In 2019, Rotterdam School of Management (RSM) cancelled its part-time Business Administration master programme in response to a critical report issued by the Dutch Inspectorate of Education, which had concluded that the programme did not satisfy the requirements set for a government-funded programme. Over the course of two years, the students had paid around 28,000 euros in excess of the maximum legal tuition fee (approximately 4,000 euros).
Thanks to the report, some of the students were able to recover a share of their tuition fee. Incidentally, RSM has never officially subscribed to the Inspectorate’s findings, but states it has refunded the amounts in question ‘out of goodwill’. However, students who enrolled before 2016 were excluded from this courtesy, since according to Erasmus University the limitation period for their objections had expired.
A total of 146 students responded by initiating proceedings. Last Thursday, the two sides argued their case before the civil court. Due to the current Covid measures, most of the alumni didn’t take a seat in the public gallery but rather listened in via Skype.
According to one of the lawyers speaking on behalf of the former students, the university had left his clients ‘out in the cold’. “In spite of the Inspectorate’s 2019 report, and in spite of the Minister of Education’s call on EUR to reimburse the former students’ costs.” The barrister argued that the higher tuition fee – used to pay for, among other things, a study trip to São Paulo, fancy snacks and greater flexibility – was in breach of the guidelines, since the programme ‘did not offer an alternative that was free of extra charge’. “This was also concluded by the Inspectorate, which subsequently called on the university to reimburse the students in question. EUR brushed this aside.”
A lawyer representing one of the other students argued that EUR actually presented the programme as privately funded. “Promotions for the programme regularly compared it to private school Nyenrode’s offer. That programme is not government-funded.” The fact that the faculty’s public and private operations bear the same name (RSM and RSM BV) only adds to the confusion, he added. In addition, the barrister disputed the university’s claim that RSM’s full-time Business Administration master programme – which was offered at the lower tuition fee, counted as a decent alternative for his clients: “This programme is unsuited, since it doesn’t offer evening courses that my clients could combine with their day jobs.”

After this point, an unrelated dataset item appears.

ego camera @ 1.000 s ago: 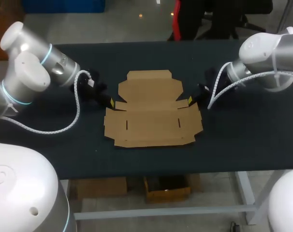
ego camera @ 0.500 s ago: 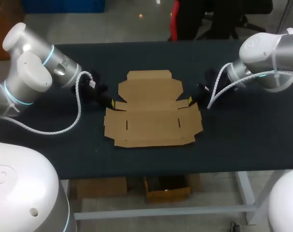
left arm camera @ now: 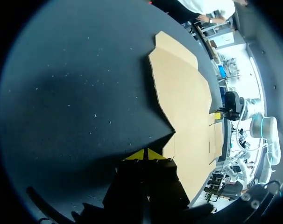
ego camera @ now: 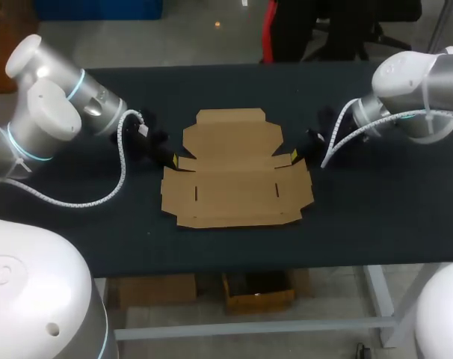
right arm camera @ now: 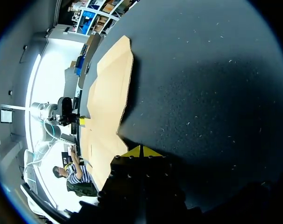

EUR’s lawyer defended the university’s refusal to reimburse these students by arguing that the master programme ‘offered a very comprehensive study experience that could only be compared to reputable business schools.’ “It’s considerably more luxurious than one could expect on the basis of the legal tuition fee,” said the barrister. He compared the difference between a normal degree programme and this part-time master’s to the difference between ‘a bus and a taxi’. “While they result in the same diploma and final attainment levels, the journey itself is very different – in terms of route, service and flexibility.” Later in the proceeding, he used another transport metaphor to define the programme’s unique offer, comparing it to a ‘business class experience’: “An 8-day trip to São Paulo, snacks during lectures, a high level of flexibility.”
For the former students listening in online, the lawyer’s references to the provided luxury caused some vexation. One of the members of their legal team, who stood in close contact with the plaintiffs via WhatsApp, remarked that his clients felt ‘quite indignant’: “You refer to it as ‘business class’. But this remains to be seen. Because how can it otherwise be explained that a comparable degree programme is still offered today for the legal tuition fee, involving largely the same lecturers and the same curriculum? And during lectures, if the catering table happened to include Nespresso capsules, they’d be cleared away, since they weren’t intended for my clients. And then a pot of coffee arrived. Would you call that ‘business class’?” The resentment felt by some became tangible when one member of the online audience blurted in response to the EUR barrister’s argument: ‘Je lult uit je nek, man! [That’s complete bullshit, man!]’ This comment via Skype probably couldn’t be heard in court though.
The court will issue its ruling in six weeks or so.